A Green Cigar Fit For A Prince

Posted: 03:59 PM ET, September 10, 2008

If we were smoking cigars 50 years ago in the United States, we were most likely lighting up green ones. Yes, those disgusting looking light, lime-green smokes called candela. I have no idea why they were so popular in the States then. Some old-timers say that it is because people thought the cigars were actually sweeter or fresher if they had the sick-making green wrapper. Most of the cigars shipped to the United States from Cuba were candela before the Cuban Revolution just about a half a century ago, and the fashion soon subsided after the U.S. trade embargo was created against Cuba in early 1963.

I always wondered what the cigars tastes like. I assumed they would be disgusting. They would taste of green grass — and I mean cut grass, not the good stuff — or some sort of fresh herb like basil or parsley. The idea of stopping the curing process to keep the wrappers green revolted me. I figured that the filler tobacco inside the cigar would be just as tongue curling.

Well. I was wrong. My prejudices and presumptions were completely unfounded.

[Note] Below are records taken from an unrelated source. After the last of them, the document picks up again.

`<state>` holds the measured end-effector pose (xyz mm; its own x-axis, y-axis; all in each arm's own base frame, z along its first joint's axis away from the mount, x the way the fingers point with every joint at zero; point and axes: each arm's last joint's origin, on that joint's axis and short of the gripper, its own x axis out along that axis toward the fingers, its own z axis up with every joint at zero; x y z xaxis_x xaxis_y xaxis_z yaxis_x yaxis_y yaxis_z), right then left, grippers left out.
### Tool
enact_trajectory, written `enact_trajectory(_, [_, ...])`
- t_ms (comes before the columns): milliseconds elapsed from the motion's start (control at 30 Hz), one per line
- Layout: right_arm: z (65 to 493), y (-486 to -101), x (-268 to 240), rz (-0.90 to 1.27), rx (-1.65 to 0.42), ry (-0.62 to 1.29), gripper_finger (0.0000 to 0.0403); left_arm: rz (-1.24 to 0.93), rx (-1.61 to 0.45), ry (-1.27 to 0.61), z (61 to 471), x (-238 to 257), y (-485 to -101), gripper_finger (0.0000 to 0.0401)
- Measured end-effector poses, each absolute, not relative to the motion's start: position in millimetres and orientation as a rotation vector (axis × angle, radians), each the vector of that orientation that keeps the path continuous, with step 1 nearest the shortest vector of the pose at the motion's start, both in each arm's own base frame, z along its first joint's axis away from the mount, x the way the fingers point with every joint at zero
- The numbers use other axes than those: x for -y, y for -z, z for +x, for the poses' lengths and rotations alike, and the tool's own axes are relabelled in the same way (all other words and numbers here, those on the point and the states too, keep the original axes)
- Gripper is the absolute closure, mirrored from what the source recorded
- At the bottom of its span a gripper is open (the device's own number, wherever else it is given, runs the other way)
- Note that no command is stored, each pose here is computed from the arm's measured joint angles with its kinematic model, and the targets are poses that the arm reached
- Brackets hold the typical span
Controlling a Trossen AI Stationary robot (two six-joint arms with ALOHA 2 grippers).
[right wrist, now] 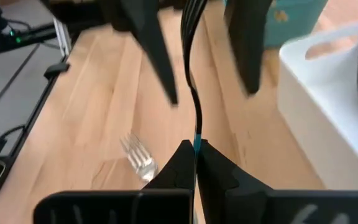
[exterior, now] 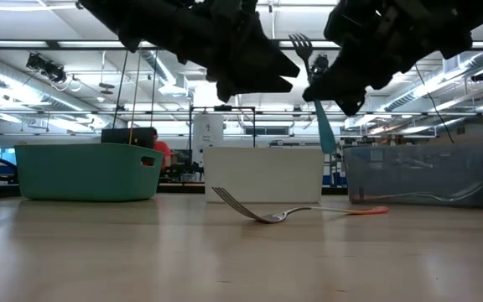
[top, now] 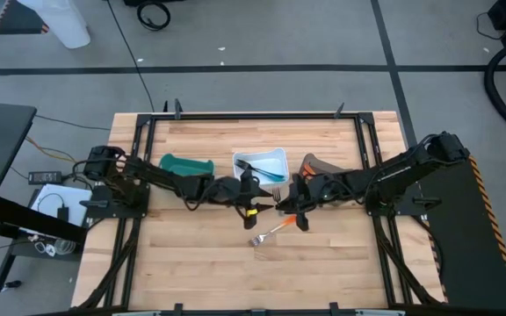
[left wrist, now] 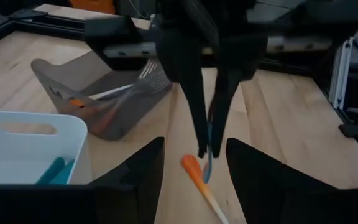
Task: Sort silverware by color (type)
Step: Put the blue fork into the white bin
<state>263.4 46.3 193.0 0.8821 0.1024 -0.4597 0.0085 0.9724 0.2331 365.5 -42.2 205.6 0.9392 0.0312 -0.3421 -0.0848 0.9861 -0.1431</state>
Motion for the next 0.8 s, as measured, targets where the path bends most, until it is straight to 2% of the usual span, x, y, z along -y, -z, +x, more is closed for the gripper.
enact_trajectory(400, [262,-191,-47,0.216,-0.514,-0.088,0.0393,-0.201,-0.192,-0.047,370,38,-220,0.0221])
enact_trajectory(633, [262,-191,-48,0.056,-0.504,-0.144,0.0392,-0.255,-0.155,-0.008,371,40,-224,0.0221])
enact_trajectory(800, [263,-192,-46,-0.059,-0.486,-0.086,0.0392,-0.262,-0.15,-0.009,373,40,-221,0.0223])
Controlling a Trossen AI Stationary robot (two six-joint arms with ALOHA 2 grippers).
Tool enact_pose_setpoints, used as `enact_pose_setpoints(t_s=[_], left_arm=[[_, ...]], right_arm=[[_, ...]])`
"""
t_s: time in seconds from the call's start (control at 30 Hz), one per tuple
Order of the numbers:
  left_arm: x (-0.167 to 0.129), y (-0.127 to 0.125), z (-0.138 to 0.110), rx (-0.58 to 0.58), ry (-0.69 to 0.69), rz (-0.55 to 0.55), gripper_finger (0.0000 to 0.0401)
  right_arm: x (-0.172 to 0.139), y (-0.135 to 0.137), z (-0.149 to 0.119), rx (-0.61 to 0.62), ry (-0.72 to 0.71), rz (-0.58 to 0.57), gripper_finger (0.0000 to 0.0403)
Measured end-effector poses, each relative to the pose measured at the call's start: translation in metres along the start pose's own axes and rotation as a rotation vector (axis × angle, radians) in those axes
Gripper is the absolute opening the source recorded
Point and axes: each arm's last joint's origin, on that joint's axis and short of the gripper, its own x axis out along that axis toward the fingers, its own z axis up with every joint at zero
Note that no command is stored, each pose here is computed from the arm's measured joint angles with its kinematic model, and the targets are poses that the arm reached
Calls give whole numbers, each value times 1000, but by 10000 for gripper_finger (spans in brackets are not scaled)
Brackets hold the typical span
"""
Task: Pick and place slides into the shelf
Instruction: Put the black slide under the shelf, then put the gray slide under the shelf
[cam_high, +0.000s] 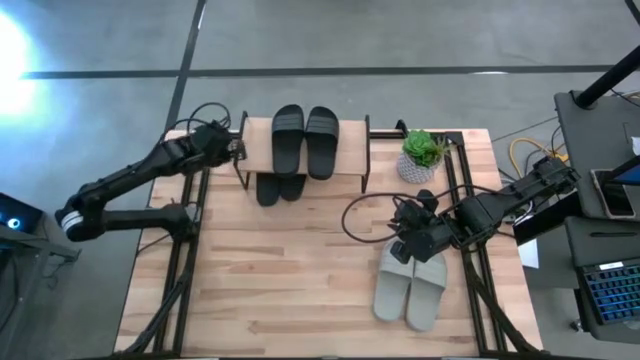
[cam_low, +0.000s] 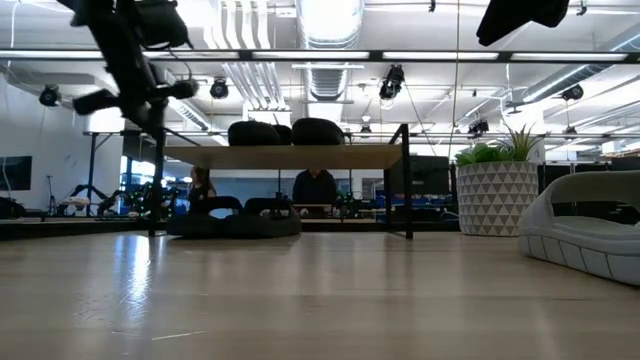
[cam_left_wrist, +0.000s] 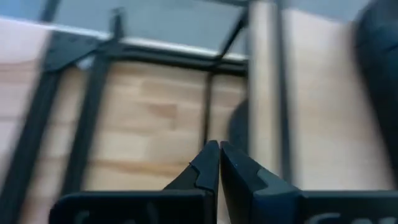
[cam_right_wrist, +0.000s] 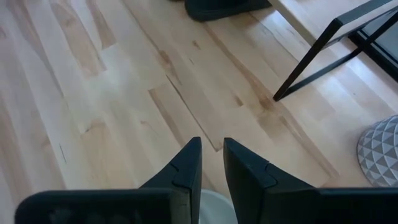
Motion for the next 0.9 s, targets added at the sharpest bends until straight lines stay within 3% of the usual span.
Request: enact_pose_setpoints(t_s=[0.13,0.23,0.4,0.67,0.9], left_arm=[[14,-9,2,7,-26,5,0],[27,-8,1,80,19,63,0],[41,-11,-3,72,90,50,0],[33,-14,-2,71,131,-106,0],[25,-3,-8,125,184,-47,0]], right_arm=[[0,0,0,10,8,7,59],[0,1,-1,17,23,18,59],[0,1,-1,14,28,21,59],[0,0,-2,6,31,7,59],[0,-1,-3,-2,35,-1,59]])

Last week, I smoked a 50-year-old candela Cuban petit corona from Romeo y Julieta with the owner of Chateaus Haut-Brion and La Mission Haut-Brion and it was divine. It had a pretty, light herbal nose, like dried thyme or parsley with hints of honey and nuts, that followed through to a medium-body dried tobacco and rose leaf. It was mild, almost sweet and refined. 91 points in this non-blind tasting.

The owner of the chateaus, the Prince Robert de Luxembourg, who I was having dinner with last week at the chateau, said that he found a few boxes of the cigars in the cellar of the chateau in a locked file cabinet. “The cigars have been locked in their since 1979,” he said. ‘I almost threw them away because I thought they could not possibly still be good. But I tried one and they were not half bad.”

I thought they were delicious. It was the perfect end to an evening when the Prince organized a small comparative tasting of 1959 La Mission Haut-Brion and 1959 Haut-Brion versus 1961 La Mission Haut-Brion and 1961 Haut-Brion. All the wines were breathtaking, but for me the 1961 Haut-Brion stole the show with its thick, velvety texture and amazing flavors of raisins, tar, treacle tart and red fruits. 100 points, the perfect wine. What a night.